I wish to understand geometrically (not just algebraically) why the dimension of the Grassmanian $G(k,n)$ is $k(n-k)$ and the dimension of a flag manifold $F(k_{1},k_{2},...,k_{n},N)$ is $\sum_{i=1}^{n}k_{i}(k_{i-1}-k_{i})+Nk_{n}$ (in fact with understanding the Grassmanian case it would be enough because the flag are just "nested" Grassmanians).
I am thinking in a spatial way in the well known $G(2,5)$ but I am unable to see geometrically how the space of all $2$-planes in $\mathbb{P}^{5}$ can be $6$-dimensional...
Just like projective space $\mathbb{P}(V)$, the Grassmannian $G(k, V)$ has an covering by open sets, giving it its manifold structure. This covering is really the thing you should understand - then the dimension of the Grassmannian will just be the dimension of any of these open sets. The trick is to find a way of describing the affine patches of projective space which generalises in a nice way to the Grassmannian.
Let's suppose for the moment we are working with $V = \mathbb{R}^3$, so that $G(1, V)$ is the projective plane. Take a point $B \in G(1, V)$, then we want to find a nice open set $U_B$ containing $B$. There is an obvious choice: let $U_B \subseteq G(1, V)$ be those lines which are not contained in the plane $B^\perp$. Usually in projective geometry at this point, you write down coordinates for each line $L \in U_B$ by intersecting $L$ with some shift of the plane $B^\perp$, and hence ultimately end up giving an identification $U_B \cong B^\perp$.
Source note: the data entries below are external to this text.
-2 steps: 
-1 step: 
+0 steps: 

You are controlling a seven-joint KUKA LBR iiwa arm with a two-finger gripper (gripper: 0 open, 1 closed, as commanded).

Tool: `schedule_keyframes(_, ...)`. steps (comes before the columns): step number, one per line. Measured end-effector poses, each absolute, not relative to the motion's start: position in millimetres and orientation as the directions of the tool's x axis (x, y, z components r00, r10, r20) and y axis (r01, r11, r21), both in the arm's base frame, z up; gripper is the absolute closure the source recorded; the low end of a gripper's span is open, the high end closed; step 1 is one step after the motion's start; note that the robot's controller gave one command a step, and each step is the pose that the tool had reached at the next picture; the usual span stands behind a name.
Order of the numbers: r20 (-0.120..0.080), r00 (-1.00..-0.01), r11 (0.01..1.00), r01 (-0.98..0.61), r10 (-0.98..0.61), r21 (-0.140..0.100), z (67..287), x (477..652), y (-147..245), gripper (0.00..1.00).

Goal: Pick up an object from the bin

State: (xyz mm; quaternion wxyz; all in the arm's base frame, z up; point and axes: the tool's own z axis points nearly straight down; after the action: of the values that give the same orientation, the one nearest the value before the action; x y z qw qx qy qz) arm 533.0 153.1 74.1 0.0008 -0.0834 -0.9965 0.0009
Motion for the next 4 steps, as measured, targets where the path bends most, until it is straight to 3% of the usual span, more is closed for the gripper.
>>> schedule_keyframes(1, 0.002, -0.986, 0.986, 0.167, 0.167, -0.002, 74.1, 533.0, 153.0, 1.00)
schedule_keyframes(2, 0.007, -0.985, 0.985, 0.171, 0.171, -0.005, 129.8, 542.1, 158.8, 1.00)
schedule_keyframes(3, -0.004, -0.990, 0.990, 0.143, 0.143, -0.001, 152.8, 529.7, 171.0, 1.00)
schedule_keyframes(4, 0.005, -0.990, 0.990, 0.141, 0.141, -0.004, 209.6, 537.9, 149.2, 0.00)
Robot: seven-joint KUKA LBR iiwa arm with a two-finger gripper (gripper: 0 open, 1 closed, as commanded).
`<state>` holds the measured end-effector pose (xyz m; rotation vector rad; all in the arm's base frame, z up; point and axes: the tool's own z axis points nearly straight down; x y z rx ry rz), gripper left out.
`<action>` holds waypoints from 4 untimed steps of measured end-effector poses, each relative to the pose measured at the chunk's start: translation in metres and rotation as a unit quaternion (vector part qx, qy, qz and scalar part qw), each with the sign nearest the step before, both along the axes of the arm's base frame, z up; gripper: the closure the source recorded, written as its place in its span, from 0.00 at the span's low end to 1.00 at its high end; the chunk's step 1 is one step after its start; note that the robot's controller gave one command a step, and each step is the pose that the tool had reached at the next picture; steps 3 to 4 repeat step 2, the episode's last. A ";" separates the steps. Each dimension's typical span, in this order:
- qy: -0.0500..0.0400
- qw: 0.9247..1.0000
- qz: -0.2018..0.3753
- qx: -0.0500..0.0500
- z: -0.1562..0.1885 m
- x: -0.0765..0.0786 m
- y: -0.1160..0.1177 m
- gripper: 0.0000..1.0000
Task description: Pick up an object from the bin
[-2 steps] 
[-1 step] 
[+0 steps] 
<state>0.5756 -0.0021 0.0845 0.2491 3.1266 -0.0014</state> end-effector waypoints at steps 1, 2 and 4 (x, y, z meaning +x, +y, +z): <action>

There is something slightly more natural we can do, ending up with an identification $U_B \cong \operatorname{Hom}(B, B^\perp)$, the space of linear maps $B \to B^\perp$. Because of the direct sum decomposition $V = B \oplus B^\perp$, we have orthogonal projection maps $p: V \to B$ and $q: V \to B^\perp$. Given a line $L \in U_B$, the map $p|_L: L \to B$ will be an isomorphism (every line in $U_B$ has some projection onto $B$), and its inverse can be composed with $q|_L: L \to B^\perp$ to get a map $\varphi_L \in \operatorname{Hom}(B, B^\perp)$: $$ \varphi_L: B \to B^\perp, \quad B \xrightarrow{(p|_L)^{-1}} L \xrightarrow{q|_L} B^\perp$$ Conversely, given a map $\alpha: B \to B^\perp$, we may find the corresponding $L$ as the image of $b \mapsto b + \alpha(b)$. So we have an isomorphism $U_B \cong \operatorname{Hom}(B, B^\perp)$. (Note that if we fix some $b_0 \in B$, and just remember $\varphi_L(b_0) \in B^\perp$ for each line $L$, then we recover the usual view of projective coordinates as an intersection of the line and a shift of $B^\perp$). The map $\varphi_L$ is telling us how to "add some extra stuff" as we travel up the line $B$, in order to recover the more general line $L$.
So, after you've spent a bit of time drawing this to convince yourself it works, it takes almost no effort to generalise to Grassmannians. Let $V$ be an $n$-dimensional vector space, and $B \in G(k, V)$ a $k$-plane in $V$. Then define the open set $U_B \subseteq G(k, V)$ to be those $k$-planes complementary to $B^\perp$: $$ U_B = \{W \in G(k, V) \mid W \cap B^\perp = 0 \} $$ and again, using the restriction of the orthogonal projections $p: V \to B$ and $q: V \to B^\perp$ to a $k$-plane $W \in G(k, V)$ we may build a linear map $$ \varphi_W: B \to B^\perp, \quad B \xrightarrow{(p|_W)^{-1}} W \xrightarrow{q|_W} B^\perp$$ making $U_B \cong \operatorname{Hom}(B, B^\perp)$. The dimension of $\operatorname{Hom}(B, B^\perp)$ is $k(n-k)$, and this vector space is also naturally identified with the tangent space of $G(k, V)$ at the point $B$.
A last comment: note that if $V = \mathbb{R}^3$ again and $B \in G(2, V)$ is a $2$-plane, then $B^\perp$ is a line, and giving an element $\alpha \in \operatorname{Hom}(B, B^\perp)$ is tantamount to giving a "height function" over the plane $B$, again allowing us to lift up the reference plane $B$ to more general planes.